Putin Issues Ultimatum: Russia Ready to Halt War if Ukraine Withdraws From Annexed Regions
Russian president draws final red line: abandon all occupied regions or lose them by force.
Russian President Vladimir Putin declared on Thursday that Moscow is ready to halt its military operations immediately, but only if Ukrainian troops completely withdraw from the four regions Russia illegally annexed in 2022—Donetsk, Luhansk, Zaporizhzhia, and Kherson—while the international community recognises Crimea as Russian territory. Speaking to reporters during an official visit to Bishkek, Kyrgyzstan, he presented Kyiv with an uncompromising choice: voluntary retreat from the claimed lands or continued Russian conquest until every square metre is seized by force.
Putin confirmed he has reviewed the shortened U.S. peace plan—now reportedly reduced to around twenty points after the original draft provoked outrage in Kyiv and European capitals—and described it as an acceptable starting point for talks. However, he stressed that any final agreement must include binding global recognition of Russia’s annexations, a demand that remains the single largest obstacle to ending the nearly four-year war.
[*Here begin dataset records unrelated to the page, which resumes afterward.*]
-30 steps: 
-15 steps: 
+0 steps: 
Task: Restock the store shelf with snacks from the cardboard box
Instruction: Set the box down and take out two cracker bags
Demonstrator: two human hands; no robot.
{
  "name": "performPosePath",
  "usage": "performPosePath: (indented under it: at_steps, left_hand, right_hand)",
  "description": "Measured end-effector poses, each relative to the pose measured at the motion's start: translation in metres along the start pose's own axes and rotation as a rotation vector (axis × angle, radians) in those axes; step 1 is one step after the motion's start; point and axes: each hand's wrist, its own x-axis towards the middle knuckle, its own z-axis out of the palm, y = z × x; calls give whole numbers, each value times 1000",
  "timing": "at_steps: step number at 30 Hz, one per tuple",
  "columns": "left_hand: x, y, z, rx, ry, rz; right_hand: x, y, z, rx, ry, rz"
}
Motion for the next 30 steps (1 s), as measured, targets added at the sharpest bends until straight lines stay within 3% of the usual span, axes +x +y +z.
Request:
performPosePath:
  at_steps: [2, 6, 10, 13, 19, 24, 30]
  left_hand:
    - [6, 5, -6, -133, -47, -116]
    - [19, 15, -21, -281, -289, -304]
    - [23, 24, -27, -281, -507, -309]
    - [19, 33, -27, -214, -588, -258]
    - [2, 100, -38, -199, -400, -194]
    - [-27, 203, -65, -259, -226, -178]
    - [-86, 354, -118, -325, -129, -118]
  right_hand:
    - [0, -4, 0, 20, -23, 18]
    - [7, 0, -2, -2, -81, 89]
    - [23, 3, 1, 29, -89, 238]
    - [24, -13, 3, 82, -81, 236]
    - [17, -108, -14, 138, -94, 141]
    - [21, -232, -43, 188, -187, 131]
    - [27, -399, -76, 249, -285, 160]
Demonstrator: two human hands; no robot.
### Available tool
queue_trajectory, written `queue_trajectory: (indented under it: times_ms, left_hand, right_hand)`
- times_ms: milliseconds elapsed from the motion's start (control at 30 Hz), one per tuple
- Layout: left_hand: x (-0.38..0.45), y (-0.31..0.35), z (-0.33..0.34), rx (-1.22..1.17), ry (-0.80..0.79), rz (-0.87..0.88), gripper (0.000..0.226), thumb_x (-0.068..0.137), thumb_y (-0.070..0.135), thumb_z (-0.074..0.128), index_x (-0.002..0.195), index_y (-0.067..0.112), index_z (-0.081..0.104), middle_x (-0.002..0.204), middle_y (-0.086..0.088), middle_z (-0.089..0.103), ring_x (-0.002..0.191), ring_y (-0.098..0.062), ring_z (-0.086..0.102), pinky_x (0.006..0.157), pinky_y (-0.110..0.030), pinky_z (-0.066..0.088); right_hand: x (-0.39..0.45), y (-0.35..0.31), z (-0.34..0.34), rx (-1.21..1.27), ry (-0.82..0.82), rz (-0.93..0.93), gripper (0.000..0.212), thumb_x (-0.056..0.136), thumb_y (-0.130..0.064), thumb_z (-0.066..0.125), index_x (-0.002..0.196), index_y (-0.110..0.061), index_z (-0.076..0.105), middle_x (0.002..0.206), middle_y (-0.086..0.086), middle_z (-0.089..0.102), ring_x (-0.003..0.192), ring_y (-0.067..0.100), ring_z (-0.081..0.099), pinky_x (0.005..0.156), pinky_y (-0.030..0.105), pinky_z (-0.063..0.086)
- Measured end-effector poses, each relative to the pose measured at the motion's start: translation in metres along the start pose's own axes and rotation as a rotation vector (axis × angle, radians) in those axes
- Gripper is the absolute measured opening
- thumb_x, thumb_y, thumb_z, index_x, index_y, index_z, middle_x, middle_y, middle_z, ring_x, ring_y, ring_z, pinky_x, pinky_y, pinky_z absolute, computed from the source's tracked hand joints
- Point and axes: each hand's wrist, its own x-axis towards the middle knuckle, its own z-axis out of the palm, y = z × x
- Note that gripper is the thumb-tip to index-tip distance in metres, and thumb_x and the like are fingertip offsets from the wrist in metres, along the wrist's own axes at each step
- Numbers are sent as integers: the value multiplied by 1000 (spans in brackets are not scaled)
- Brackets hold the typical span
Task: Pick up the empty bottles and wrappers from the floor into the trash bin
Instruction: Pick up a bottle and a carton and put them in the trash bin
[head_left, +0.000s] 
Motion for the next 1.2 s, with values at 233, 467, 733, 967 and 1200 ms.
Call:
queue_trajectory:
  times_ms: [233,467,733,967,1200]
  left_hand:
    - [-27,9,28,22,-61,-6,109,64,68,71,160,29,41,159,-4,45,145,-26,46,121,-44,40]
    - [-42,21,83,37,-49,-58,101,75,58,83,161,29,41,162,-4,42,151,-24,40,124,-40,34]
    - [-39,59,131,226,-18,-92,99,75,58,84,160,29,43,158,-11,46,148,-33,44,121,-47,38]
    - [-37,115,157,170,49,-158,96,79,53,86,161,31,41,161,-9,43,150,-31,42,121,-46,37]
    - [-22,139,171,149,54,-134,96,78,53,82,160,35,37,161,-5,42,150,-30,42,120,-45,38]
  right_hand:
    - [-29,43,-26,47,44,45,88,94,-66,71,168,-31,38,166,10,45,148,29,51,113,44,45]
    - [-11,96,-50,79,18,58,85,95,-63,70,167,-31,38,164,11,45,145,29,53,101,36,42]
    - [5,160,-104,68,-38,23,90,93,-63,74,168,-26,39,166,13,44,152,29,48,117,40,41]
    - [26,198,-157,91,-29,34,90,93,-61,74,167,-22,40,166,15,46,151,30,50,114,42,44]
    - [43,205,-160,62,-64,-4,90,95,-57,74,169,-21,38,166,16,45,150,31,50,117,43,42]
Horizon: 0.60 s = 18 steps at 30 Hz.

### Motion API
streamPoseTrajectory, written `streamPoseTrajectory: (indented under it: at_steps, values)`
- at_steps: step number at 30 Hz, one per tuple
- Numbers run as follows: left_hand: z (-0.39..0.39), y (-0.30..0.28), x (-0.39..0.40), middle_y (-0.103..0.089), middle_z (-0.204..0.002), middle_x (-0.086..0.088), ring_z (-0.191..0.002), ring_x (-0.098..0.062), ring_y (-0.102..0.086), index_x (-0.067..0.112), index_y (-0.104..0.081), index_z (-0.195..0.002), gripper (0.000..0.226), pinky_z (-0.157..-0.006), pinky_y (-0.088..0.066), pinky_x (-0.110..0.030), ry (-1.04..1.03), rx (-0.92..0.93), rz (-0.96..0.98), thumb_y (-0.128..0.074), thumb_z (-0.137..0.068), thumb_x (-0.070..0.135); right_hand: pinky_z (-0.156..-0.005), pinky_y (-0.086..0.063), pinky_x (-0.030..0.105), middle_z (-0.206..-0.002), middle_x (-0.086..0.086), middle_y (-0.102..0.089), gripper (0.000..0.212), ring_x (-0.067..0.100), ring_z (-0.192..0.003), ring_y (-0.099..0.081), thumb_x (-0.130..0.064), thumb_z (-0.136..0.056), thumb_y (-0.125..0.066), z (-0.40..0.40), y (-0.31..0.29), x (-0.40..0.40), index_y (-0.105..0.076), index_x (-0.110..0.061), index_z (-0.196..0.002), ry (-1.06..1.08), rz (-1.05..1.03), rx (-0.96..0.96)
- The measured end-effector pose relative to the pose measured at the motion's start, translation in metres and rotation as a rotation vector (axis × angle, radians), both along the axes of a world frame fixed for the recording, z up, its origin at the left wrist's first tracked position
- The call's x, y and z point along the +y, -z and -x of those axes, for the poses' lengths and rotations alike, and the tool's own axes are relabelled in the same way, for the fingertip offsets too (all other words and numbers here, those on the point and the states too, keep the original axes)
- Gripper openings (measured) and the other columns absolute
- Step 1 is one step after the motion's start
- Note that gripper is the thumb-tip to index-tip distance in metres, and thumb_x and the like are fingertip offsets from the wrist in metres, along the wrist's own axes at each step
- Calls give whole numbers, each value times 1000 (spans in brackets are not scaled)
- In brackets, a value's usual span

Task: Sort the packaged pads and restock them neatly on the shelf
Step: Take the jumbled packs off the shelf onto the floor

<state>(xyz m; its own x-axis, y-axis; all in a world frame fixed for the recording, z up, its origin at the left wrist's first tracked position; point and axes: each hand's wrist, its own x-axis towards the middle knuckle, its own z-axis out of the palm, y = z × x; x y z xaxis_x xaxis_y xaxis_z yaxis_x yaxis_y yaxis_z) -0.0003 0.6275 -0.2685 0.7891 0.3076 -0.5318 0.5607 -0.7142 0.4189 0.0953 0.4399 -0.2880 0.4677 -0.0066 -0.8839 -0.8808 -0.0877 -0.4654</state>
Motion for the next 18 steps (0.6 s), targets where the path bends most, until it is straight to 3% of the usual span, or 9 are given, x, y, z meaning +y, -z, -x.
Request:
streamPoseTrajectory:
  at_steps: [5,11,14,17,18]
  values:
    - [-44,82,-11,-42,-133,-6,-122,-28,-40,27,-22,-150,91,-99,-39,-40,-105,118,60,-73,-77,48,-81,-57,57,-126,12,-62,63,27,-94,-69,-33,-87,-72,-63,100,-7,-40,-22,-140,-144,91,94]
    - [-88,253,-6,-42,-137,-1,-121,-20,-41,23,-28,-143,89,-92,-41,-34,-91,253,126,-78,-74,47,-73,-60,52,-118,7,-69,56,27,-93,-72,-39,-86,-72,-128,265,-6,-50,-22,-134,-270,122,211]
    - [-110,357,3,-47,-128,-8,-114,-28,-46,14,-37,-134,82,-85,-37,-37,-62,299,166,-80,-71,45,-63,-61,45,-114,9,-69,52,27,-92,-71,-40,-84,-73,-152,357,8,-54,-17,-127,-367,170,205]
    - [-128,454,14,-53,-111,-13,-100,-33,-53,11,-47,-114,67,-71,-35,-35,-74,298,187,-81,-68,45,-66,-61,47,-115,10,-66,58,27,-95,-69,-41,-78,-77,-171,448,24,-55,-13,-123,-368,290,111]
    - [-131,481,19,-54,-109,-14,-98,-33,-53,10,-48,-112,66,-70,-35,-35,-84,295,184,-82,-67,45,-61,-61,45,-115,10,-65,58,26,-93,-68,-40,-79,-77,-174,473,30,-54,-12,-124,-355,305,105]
On the military front, Putin claimed Russian forces have fully encircled the vital Donetsk strongholds of Pokrovsk and Myrnograd—using their Soviet-era names—and are making irreversible gains toward key logistical centres including Vovchansk, Siversk, and Guliaipole. Ukraine firmly rejects the encirclement claims and insists its defensive lines remain intact, yet data from the Institute for the Study of War shows Russian troops capturing an average of 467 square kilometres per month in 2025, marking the fastest territorial advance since the full-scale invasion began.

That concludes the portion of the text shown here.